Add Libraries Tasmania translator #2832

wragge · 2022-06-13T07:42:32Z

This is a translator for Libraries Tasmania. The catalogue uses SirsiDynix, but none of the existing translators worked and the system has been customised to include a range of important archival material. There's actually three catalogues rolled into one:

the Library catalogue for all the normal library stuff (but also including things like archived websites)
the Archives catalogue
the Name Index catalogue -- basically transcribed entries from certain archive collections

The translator captures data from all three sections. Many of the records in the Library section have MARC views, so I was able to use the existing MARC translator for those. Some elements are generated by JS, so they took a bit of tracking down. The digital files are rendered and linked to in a variety of different ways. I tried many different solutions, but this one seems to work ok in most cases. The main limit is that if a record links to a multi-image viewer, without a reference to a specific page, no images are saved. But if it's a single image viewer, or there's a link identifying the page, the image/file will be saved -- both images and PDFs. In some cases, such as the Convict Name index, you get multiple image attachments which is pretty cool.

…abels. Update tests.

AbeJellinek · 2022-06-16T23:09:52Z

Thanks, this is awesome work! That said... I think the issue might just be that we don't have a (working?) translator that targets SIRSI Dynix. This site looks similar, as does this one and this one. None of them are detected by any translator on my end. Could you test out if this translator can target other Dynix sites? If so, let's just make it more general.

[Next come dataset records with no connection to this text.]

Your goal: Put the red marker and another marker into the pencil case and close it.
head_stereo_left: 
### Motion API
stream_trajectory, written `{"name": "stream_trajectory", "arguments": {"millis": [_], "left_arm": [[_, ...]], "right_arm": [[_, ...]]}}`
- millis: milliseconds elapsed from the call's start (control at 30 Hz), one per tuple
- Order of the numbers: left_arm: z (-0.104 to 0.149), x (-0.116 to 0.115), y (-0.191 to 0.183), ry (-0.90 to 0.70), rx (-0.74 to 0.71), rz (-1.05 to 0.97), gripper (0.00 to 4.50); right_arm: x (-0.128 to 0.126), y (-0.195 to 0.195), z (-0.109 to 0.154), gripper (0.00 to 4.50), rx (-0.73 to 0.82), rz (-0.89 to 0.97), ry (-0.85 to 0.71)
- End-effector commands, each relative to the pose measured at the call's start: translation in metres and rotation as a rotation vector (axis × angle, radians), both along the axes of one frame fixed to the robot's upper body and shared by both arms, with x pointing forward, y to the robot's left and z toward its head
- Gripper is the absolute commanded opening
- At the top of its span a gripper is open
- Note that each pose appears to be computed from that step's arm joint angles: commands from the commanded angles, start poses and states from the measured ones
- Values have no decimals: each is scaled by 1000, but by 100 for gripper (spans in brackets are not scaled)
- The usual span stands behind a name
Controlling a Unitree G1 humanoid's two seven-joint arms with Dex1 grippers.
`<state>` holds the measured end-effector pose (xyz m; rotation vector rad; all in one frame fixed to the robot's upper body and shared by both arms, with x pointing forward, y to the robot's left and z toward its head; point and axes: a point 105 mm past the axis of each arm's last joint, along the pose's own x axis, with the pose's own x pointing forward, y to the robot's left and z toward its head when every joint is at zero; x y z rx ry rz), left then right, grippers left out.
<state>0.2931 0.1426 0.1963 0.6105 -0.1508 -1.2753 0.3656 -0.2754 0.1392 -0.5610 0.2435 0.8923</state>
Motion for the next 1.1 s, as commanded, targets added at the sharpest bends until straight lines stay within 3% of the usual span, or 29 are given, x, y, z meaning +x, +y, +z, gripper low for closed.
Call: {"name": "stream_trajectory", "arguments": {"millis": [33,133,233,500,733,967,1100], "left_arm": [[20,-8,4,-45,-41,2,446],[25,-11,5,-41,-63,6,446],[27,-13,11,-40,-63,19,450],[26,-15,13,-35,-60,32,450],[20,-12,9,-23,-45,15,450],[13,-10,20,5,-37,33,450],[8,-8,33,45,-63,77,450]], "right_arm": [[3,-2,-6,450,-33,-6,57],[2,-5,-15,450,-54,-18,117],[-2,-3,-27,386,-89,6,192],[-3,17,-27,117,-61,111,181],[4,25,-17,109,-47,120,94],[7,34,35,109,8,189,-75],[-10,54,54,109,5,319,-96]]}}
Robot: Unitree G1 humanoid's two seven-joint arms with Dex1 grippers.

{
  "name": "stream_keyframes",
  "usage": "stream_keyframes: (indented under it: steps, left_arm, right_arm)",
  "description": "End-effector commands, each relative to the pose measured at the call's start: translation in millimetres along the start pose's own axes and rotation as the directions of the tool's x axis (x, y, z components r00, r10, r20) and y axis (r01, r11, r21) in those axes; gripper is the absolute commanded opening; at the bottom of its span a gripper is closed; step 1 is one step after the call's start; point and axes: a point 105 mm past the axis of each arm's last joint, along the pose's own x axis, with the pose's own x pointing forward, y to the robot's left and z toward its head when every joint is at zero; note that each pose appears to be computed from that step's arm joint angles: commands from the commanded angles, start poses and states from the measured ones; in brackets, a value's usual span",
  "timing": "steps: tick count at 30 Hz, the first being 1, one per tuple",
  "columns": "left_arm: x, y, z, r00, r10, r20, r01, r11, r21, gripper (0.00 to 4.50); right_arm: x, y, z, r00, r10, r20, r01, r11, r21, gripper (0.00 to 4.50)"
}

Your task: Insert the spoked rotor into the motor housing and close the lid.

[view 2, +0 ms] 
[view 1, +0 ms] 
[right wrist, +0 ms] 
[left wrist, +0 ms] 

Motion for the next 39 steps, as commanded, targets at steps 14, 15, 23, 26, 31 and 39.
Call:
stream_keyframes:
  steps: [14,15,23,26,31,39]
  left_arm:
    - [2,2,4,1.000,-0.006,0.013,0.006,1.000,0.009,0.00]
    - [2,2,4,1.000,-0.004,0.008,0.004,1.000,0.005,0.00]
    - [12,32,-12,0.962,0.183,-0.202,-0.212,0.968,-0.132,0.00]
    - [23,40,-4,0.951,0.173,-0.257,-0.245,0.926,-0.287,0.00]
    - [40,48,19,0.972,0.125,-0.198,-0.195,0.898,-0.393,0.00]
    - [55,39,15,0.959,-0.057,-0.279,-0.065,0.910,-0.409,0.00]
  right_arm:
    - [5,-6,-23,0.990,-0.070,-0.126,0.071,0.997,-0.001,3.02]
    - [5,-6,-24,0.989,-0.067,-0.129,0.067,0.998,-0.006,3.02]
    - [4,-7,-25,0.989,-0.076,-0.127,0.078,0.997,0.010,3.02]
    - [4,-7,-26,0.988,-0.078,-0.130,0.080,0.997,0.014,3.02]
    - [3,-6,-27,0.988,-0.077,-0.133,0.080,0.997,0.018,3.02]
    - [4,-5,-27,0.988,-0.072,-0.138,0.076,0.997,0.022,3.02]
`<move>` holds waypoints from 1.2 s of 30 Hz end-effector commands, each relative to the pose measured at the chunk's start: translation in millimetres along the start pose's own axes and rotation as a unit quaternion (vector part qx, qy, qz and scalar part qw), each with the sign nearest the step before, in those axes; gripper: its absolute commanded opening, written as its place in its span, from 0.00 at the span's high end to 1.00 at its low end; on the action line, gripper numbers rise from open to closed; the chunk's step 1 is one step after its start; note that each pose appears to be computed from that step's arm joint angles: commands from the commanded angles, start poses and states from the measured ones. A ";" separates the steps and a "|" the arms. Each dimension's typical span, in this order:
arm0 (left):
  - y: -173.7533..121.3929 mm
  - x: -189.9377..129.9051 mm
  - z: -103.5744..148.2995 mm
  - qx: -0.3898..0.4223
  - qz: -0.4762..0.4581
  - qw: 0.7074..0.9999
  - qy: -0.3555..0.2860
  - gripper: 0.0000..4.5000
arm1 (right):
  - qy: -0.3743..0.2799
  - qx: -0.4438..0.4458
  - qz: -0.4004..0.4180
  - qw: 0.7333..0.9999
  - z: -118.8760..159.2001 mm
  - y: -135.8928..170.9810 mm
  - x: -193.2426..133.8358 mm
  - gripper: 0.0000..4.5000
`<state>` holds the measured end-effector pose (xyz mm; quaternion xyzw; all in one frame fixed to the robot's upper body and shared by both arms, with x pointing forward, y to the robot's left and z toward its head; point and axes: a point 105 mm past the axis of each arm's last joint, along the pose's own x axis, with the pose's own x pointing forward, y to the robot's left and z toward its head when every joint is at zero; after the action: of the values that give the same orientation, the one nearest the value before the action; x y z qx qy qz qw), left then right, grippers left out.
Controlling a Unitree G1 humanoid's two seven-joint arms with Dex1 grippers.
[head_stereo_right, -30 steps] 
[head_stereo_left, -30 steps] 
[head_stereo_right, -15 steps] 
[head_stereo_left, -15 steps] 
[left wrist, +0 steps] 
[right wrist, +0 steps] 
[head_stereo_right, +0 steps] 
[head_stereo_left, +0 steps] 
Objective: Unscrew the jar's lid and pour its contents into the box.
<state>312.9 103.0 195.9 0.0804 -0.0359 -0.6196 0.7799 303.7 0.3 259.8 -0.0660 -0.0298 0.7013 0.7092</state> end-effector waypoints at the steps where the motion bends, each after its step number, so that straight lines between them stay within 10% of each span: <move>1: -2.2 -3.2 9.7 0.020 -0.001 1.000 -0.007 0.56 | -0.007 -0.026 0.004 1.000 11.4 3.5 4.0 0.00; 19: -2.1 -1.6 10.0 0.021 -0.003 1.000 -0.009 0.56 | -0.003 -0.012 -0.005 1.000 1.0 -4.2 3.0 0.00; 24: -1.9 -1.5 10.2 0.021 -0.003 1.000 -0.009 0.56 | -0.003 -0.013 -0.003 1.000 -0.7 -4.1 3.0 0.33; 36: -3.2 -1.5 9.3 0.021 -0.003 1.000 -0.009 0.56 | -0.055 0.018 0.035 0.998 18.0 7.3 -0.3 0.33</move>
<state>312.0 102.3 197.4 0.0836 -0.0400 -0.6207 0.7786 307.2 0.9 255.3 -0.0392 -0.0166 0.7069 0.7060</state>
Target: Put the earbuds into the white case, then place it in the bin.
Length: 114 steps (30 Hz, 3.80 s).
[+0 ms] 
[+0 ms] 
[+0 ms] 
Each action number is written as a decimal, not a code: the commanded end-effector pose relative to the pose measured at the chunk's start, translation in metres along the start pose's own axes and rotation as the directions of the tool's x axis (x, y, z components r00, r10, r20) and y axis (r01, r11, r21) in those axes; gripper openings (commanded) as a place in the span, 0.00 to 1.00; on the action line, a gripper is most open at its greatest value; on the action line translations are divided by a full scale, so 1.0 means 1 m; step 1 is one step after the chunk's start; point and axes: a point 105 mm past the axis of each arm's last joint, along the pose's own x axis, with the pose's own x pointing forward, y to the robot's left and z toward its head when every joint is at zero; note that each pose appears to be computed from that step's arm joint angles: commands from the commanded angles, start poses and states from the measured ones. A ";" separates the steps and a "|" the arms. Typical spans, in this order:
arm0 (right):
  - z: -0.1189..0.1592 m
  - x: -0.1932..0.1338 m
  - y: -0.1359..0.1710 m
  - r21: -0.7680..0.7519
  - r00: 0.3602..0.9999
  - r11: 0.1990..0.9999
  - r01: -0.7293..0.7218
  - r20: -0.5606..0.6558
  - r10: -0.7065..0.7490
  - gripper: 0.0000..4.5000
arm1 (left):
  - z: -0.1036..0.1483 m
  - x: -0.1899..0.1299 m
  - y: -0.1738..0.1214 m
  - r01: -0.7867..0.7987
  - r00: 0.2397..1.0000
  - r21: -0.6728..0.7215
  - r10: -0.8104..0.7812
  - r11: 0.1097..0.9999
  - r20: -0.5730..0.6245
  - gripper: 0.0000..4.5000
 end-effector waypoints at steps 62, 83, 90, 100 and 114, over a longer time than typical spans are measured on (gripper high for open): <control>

wragge · 2022-06-17T01:04:07Z

Good idea, but I think the Libraries Tasmania catalogue is too heavily customized for the translator to work with more generic SirsiDynix systems. Looking at the two examples you mentioned, there are some major differences:

The links on items in the search results don't include any item identifiers. To get a link to an item page I think you'd have to get an identifier from the 'Place hold' button (or somewhere else) and build a url. The links in Libraries Tas go to the item page.
The other systems don't seem to provide the MARC view that Libraries Tas includes in many of the bib records.
It looks like most of the field/class names are different in the item records, so you'd need another set of selectors anyway.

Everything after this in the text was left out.